Hi I wanted to ask if it's possible in ZFS to differentiate write permissions.
Like for one account allowing the creation of new files but not allow renaming/deleting/modifying existing files. For another to allow all those but only login when you actually want to change files otherwise using the first account.

For a possible way of preventing Ransomware encrypting files.

 

[Nick2253]

You can do what you said, but I don't think that it's what you actually want. First off, creating a new file is nothing more than creating a hard link in a particular folder to the data representing that file. If you gave me permission to do that, but not modify the file, I'd be able to create the hardlink, but not populate it with anything.

The simpler way to do this is have a "read" account and a "read/write" account. If you share with CIFS, this is easily done with ACLs. If you want to use the Unix permissions, you could do this with a read/write owner and a read only group (or you could give everyone read access).

It would ultimately be up to you to manage the accounts. For example, with CIFS I don't think it's possible to "elevate" on demand from one account to another. You'd need to close the connection, and then reopen it. You could probably do this with NFS and sudo, though.

 

[Robert Trevellyan]

preventing Ransomware encrypting files

You can mitigate this risk with FreeNAS using snapshots.

 

[Nick2253]

You can mitigate this risk with FreeNAS using snapshots.

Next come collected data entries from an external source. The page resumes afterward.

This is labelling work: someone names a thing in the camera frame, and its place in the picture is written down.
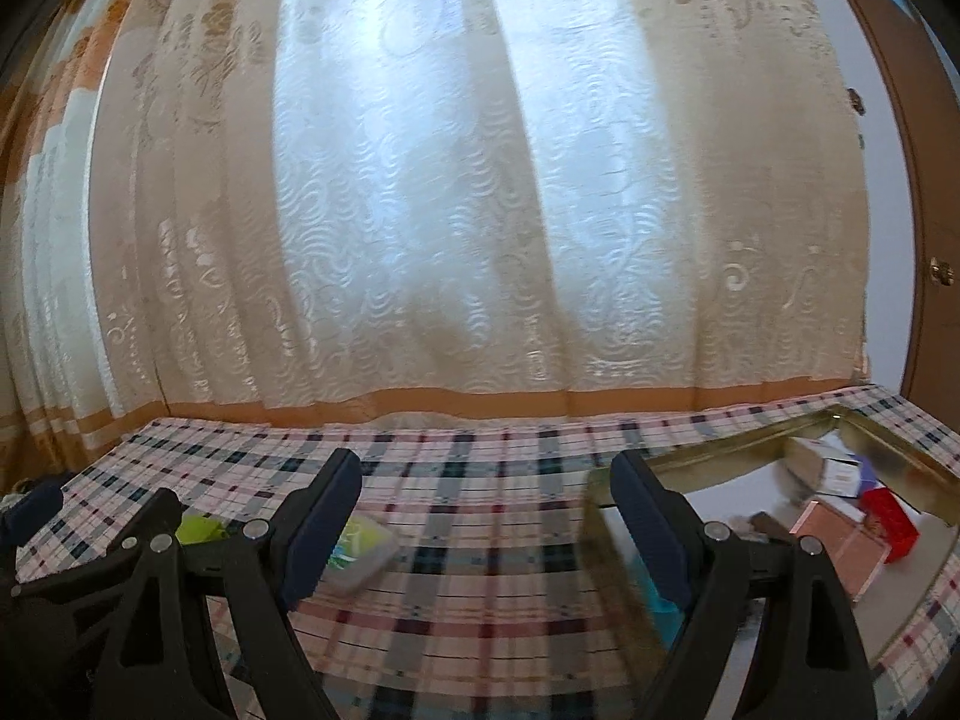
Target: wall
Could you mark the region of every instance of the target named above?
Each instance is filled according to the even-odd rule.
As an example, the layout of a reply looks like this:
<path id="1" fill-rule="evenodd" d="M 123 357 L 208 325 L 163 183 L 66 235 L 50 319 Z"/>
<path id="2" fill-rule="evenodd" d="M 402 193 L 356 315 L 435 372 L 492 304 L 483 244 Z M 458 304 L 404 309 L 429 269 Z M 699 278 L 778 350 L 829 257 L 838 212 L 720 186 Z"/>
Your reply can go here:
<path id="1" fill-rule="evenodd" d="M 867 112 L 859 117 L 870 201 L 867 353 L 871 378 L 899 391 L 913 317 L 914 237 L 910 185 L 893 108 L 877 60 L 847 0 L 814 0 L 848 87 Z"/>

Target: door knob
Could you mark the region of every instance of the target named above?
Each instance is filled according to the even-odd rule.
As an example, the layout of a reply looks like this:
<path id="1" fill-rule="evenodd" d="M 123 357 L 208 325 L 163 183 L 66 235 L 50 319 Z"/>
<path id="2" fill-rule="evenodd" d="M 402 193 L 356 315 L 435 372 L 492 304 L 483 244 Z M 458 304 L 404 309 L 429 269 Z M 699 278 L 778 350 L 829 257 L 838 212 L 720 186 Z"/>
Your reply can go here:
<path id="1" fill-rule="evenodd" d="M 930 278 L 934 284 L 939 284 L 942 287 L 952 287 L 956 280 L 953 266 L 949 262 L 938 260 L 936 257 L 930 257 Z"/>

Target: curtain fold
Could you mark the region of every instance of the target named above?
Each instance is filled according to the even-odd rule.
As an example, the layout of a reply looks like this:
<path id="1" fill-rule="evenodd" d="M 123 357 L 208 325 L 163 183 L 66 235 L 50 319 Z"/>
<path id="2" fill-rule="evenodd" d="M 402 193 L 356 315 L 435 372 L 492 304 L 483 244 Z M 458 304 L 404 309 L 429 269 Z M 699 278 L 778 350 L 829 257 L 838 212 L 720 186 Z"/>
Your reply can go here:
<path id="1" fill-rule="evenodd" d="M 69 0 L 0 105 L 0 436 L 54 466 L 162 413 L 571 418 L 856 369 L 862 157 L 812 0 Z"/>

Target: brown wooden door
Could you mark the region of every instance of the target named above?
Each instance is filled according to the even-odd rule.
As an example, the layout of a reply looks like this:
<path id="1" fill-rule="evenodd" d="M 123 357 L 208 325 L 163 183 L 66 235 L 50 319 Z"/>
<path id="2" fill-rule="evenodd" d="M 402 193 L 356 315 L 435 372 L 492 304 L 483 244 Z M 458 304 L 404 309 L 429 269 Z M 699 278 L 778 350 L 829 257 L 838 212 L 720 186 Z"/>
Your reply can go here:
<path id="1" fill-rule="evenodd" d="M 960 431 L 960 107 L 918 20 L 891 0 L 849 1 L 890 93 L 913 196 L 917 274 L 902 392 Z M 952 264 L 958 283 L 932 278 L 932 258 Z M 949 282 L 947 266 L 939 274 Z"/>

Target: red box
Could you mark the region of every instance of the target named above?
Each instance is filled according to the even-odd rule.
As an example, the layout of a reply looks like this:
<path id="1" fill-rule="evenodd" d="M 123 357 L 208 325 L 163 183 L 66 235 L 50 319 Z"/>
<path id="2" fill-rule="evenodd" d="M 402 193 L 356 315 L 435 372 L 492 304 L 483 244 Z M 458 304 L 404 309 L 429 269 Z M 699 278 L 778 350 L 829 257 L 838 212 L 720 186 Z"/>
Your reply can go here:
<path id="1" fill-rule="evenodd" d="M 905 557 L 920 537 L 917 529 L 896 502 L 896 495 L 887 488 L 867 490 L 860 497 L 861 509 L 867 512 L 863 524 L 890 544 L 886 562 Z"/>

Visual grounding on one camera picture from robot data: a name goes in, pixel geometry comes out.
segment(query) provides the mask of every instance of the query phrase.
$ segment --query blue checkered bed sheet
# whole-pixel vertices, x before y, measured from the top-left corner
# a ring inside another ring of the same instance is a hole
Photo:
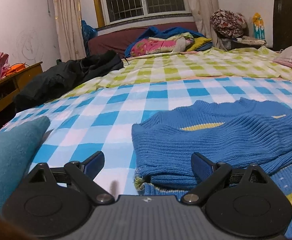
[[[18,113],[1,131],[46,115],[51,120],[50,134],[31,168],[40,162],[60,167],[101,150],[105,166],[95,182],[115,196],[136,195],[132,124],[145,121],[157,111],[189,106],[196,100],[221,103],[241,97],[277,101],[292,108],[292,82],[229,77],[102,88]]]

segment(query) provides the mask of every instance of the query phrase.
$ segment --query maroon headboard
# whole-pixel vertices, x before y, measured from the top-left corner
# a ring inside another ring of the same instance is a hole
[[[163,31],[172,27],[183,27],[197,32],[195,22],[165,23],[154,25]],[[150,26],[129,28],[112,33],[97,36],[88,41],[88,47],[91,54],[102,54],[113,49],[121,57],[124,56],[126,48],[133,43]]]

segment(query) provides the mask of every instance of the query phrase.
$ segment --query black circular cover
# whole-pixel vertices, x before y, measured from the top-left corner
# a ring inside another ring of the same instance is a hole
[[[80,227],[90,213],[82,193],[65,187],[17,189],[3,206],[6,220],[37,238],[66,235]]]
[[[250,182],[214,193],[206,203],[206,214],[227,233],[265,238],[285,233],[292,207],[279,189]]]

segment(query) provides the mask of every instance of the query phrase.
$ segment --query wooden window trim
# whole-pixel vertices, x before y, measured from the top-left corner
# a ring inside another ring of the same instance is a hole
[[[101,0],[94,0],[94,5],[95,5],[95,11],[96,11],[96,18],[97,18],[97,23],[98,27],[104,27],[105,26],[105,21],[104,21],[104,15],[103,15],[103,10],[102,10],[102,2]]]

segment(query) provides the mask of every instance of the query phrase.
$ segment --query teal pillow
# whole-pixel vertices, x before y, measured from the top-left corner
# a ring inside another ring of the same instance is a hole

Just curious: what happens if I'm using, say 70% of my pool, and my entire pool gets replaced (e.g. by randsomware)? The pool wouldn't have enough space to hold both the current data and the snapshot data. Would you get a "no free space" kind of message? Or would it start flushing snapshots?

 

[SweetAndLow]

The way randsomeware usually works is it makes a copy of the file and encrypts the copy then deletes the original. So it is possible to fill up your pool if you have snapshots. If this happens there will be a error when it tries to copy the next file and it will fail.